**Exercise prompt**. In the records below, find the line with "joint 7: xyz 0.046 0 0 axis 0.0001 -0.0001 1" and the line with "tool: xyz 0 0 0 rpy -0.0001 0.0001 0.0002". Print both exactly, along with every line between them, and no other line.

**Extracted records**.
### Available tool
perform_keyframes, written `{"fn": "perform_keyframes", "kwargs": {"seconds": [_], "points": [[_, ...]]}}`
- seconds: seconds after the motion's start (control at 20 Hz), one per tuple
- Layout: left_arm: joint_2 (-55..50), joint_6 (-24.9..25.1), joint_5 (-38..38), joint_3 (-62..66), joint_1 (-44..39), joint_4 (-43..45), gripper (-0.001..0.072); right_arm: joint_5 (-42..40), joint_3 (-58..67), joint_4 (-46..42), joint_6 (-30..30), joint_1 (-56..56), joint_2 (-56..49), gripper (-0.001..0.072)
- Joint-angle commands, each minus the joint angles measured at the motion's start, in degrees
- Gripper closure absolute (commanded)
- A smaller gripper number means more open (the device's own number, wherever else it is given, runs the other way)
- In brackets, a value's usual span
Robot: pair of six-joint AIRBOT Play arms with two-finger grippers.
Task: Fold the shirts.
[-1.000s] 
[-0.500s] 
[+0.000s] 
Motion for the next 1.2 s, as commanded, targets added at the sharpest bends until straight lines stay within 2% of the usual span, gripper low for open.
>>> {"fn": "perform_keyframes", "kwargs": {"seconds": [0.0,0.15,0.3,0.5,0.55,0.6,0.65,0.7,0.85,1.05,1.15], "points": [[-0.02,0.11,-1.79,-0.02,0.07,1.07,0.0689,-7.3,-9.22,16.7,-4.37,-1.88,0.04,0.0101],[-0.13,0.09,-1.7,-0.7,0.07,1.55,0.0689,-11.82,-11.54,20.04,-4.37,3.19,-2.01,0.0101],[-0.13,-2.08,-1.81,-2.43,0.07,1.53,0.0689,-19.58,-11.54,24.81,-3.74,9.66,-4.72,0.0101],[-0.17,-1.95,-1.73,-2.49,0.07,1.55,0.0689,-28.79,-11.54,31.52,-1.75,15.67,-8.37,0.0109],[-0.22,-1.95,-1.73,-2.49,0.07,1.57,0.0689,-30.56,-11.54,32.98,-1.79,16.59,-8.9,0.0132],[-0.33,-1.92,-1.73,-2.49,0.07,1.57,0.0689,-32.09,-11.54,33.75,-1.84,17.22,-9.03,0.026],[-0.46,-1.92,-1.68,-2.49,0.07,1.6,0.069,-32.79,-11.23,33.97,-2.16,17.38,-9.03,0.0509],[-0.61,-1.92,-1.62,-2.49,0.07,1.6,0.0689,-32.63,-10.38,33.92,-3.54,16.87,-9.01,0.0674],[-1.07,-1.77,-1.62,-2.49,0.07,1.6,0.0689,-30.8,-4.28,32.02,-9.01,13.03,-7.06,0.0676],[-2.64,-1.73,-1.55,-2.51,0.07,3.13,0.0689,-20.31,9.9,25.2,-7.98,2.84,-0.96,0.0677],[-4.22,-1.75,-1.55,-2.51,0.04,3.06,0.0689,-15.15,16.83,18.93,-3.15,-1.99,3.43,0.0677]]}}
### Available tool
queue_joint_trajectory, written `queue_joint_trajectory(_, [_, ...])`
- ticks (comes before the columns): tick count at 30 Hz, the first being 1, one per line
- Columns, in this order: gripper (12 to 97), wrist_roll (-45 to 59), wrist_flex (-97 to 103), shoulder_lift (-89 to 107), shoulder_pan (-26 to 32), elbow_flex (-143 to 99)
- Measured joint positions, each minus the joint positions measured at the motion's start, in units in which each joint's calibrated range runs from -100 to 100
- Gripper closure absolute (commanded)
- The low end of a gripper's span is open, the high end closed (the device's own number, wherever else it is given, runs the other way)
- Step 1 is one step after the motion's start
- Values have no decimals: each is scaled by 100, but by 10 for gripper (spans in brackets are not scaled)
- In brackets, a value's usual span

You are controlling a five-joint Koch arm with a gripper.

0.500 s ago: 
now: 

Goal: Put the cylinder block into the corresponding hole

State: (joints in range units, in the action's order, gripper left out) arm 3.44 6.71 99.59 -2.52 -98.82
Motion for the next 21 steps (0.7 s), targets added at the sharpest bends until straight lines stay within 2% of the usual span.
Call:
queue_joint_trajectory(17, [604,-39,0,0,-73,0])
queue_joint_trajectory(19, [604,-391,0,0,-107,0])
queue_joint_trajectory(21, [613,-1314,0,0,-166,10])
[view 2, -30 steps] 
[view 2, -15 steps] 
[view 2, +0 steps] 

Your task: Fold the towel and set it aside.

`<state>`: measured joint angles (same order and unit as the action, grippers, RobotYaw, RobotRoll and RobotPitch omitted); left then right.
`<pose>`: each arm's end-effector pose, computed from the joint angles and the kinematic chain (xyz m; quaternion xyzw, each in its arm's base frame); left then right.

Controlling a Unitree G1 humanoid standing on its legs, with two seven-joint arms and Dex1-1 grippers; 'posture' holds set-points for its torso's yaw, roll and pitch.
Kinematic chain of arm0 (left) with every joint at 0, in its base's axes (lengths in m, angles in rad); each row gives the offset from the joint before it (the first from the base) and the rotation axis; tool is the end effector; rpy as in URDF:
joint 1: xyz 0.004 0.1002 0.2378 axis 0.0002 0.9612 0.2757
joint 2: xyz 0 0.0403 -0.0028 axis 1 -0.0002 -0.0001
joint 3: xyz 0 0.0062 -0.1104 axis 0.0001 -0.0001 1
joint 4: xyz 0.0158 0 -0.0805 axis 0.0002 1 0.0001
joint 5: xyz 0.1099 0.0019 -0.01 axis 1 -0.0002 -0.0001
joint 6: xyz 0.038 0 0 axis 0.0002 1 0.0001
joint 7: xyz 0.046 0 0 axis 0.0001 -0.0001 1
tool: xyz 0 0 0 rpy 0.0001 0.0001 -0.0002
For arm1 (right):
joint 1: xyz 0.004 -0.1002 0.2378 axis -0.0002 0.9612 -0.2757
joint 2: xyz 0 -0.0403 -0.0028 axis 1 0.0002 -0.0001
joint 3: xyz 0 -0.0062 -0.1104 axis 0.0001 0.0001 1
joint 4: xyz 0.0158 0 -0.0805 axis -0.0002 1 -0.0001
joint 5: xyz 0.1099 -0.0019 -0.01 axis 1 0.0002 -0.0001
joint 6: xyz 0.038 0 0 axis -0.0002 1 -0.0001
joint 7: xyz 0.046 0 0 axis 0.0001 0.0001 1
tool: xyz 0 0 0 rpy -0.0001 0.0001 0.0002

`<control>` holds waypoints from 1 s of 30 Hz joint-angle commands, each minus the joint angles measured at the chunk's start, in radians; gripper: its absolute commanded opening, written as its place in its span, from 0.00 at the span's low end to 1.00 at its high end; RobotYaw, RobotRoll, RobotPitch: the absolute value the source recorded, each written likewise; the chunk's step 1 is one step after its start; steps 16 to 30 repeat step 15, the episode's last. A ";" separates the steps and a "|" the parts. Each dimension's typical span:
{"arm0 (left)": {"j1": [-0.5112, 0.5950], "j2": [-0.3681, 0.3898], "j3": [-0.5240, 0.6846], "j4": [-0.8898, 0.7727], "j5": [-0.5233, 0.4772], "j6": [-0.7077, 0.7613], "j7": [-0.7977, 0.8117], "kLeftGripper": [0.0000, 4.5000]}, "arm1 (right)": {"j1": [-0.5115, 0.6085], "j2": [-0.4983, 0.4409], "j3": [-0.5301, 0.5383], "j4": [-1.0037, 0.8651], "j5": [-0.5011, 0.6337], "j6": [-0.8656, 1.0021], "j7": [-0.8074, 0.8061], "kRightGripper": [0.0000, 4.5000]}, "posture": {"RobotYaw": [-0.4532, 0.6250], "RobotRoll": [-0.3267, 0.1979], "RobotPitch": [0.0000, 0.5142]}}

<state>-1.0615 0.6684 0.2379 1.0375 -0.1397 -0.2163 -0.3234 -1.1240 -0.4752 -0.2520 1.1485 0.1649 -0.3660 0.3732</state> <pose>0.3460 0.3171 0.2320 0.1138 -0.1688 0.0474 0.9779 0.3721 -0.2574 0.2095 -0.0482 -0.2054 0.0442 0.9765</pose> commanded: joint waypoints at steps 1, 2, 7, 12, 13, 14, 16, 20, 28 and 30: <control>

**Output for this exercise**.
joint 7: xyz 0.046 0 0 axis 0.0001 -0.0001 1
tool: xyz 0 0 0 rpy 0.0001 0.0001 -0.0002
For arm1 (right):
joint 1: xyz 0.004 -0.1002 0.2378 axis -0.0002 0.9612 -0.2757
joint 2: xyz 0 -0.0403 -0.0028 axis 1 0.0002 -0.0001
joint 3: xyz 0 -0.0062 -0.1104 axis 0.0001 0.0001 1
joint 4: xyz 0.0158 0 -0.0805 axis -0.0002 1 -0.0001
joint 5: xyz 0.1099 -0.0019 -0.01 axis 1 0.0002 -0.0001
joint 6: xyz 0.038 0 0 axis -0.0002 1 -0.0001
joint 7: xyz 0.046 0 0 axis 0.0001 0.0001 1
tool: xyz 0 0 0 rpy -0.0001 0.0001 0.0002

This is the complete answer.